Ethical Hacking Training – Resources (InfoSec)

Moreover, our biometric data is always available to an external observer. We are constantly leaving our fingerprints, photos of our faces and DNA traces from our hair and nails. We are doing it permanently without even noticing it.

Imagine facial recognition on a mobile device 15 years ago. In the age of the 0.3-megapixel cameras most of these devices were equipped with, it was very difficult to obtain a picture of your face of decent quality. Nowadays, the average cheap smartphone provides photo quality hundreds of times higher. This means modern gadgets make it so much easier to fabricate the image of a face than several years ago.
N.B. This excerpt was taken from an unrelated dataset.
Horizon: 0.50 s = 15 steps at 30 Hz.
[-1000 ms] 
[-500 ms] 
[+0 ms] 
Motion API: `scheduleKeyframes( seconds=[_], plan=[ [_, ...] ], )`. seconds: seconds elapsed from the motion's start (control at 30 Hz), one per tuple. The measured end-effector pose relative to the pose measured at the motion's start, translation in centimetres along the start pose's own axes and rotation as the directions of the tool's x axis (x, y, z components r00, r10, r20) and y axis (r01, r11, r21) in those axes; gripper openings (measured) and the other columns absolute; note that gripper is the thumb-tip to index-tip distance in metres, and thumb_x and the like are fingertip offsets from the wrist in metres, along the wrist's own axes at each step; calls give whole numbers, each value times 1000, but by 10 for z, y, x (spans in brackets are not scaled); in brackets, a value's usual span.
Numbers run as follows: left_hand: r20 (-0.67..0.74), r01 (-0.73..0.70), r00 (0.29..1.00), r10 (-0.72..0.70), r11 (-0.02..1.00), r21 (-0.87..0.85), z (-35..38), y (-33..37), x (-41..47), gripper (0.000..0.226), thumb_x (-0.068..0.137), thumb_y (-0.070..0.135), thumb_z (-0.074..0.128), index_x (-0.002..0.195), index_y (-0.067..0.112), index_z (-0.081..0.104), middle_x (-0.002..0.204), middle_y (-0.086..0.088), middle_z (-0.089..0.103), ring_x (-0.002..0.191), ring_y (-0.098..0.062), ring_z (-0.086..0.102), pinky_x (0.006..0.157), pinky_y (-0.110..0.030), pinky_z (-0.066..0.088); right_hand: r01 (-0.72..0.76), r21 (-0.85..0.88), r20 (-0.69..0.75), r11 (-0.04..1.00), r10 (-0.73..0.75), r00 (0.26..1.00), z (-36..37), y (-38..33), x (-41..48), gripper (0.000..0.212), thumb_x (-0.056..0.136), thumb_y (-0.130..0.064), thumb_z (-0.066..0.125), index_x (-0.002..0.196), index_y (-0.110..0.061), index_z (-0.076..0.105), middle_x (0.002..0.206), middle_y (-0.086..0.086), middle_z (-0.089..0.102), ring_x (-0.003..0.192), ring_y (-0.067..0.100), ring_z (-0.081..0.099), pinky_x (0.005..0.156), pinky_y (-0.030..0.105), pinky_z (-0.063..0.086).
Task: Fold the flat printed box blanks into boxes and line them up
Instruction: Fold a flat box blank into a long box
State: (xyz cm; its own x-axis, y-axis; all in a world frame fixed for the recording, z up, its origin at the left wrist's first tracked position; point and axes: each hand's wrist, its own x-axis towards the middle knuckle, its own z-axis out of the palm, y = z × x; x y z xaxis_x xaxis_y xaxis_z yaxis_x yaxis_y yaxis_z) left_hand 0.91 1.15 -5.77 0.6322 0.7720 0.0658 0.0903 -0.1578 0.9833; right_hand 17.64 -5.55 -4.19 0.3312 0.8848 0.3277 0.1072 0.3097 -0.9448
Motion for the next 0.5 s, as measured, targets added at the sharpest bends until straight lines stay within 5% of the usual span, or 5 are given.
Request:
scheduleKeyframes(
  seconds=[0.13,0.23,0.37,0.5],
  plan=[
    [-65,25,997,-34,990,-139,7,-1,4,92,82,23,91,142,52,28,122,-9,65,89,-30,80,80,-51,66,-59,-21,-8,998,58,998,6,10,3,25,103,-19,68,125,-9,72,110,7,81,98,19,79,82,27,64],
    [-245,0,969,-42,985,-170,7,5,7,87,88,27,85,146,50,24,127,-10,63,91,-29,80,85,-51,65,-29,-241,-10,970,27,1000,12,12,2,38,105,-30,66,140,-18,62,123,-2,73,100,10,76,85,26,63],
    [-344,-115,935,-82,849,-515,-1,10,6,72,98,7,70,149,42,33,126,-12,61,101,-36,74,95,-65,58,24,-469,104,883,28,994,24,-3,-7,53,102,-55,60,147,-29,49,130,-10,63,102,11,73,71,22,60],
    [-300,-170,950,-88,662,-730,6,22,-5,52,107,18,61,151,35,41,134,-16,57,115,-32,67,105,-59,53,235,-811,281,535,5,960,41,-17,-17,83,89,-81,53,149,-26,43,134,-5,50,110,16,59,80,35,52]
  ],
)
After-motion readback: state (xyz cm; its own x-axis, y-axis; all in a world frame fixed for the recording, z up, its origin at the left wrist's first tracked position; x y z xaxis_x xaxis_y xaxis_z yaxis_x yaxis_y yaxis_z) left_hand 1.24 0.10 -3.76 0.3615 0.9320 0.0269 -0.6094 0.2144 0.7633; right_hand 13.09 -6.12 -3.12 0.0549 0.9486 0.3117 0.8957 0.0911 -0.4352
The endless race in pursuit of enhancing various external scanners further aggravates the problem, and we will have to update authentication data as new forgery techniques splash onto the scene.

If criminals obtain your sensitive information, you can’t instantly change it. Even if you can, it’s very difficult to inform all the systems about the compromise. It’s much simpler to use different passwords for authenticating with different systems, isn’t it?

In summary, here are a few key hurdles to biometric authentication:

  • Large volume of data
  • Inaccurate matching
  • Different people having similar biometric characteristics
  • High probability of compromise

Conclusion: Biometrics on Personal Devices

Nevertheless, the use of biometrics on personal devices makes perfect sense. None of the above caveats is an issue for small user sets, so there shouldn’t be any serious security concerns in such a scenario.

Furthermore, major players use password-based authentication as additional security. Huawei products request a password every three days if biometric unlocking is enabled. E-banking applications use biometric authentication after the customer has logged in, thus simply adding an extra layer of security to the whole process.

Currently, biometric authentication isn’t used for completing financial transactions. However, if that changes, it’ll be very interesting to see the outcome.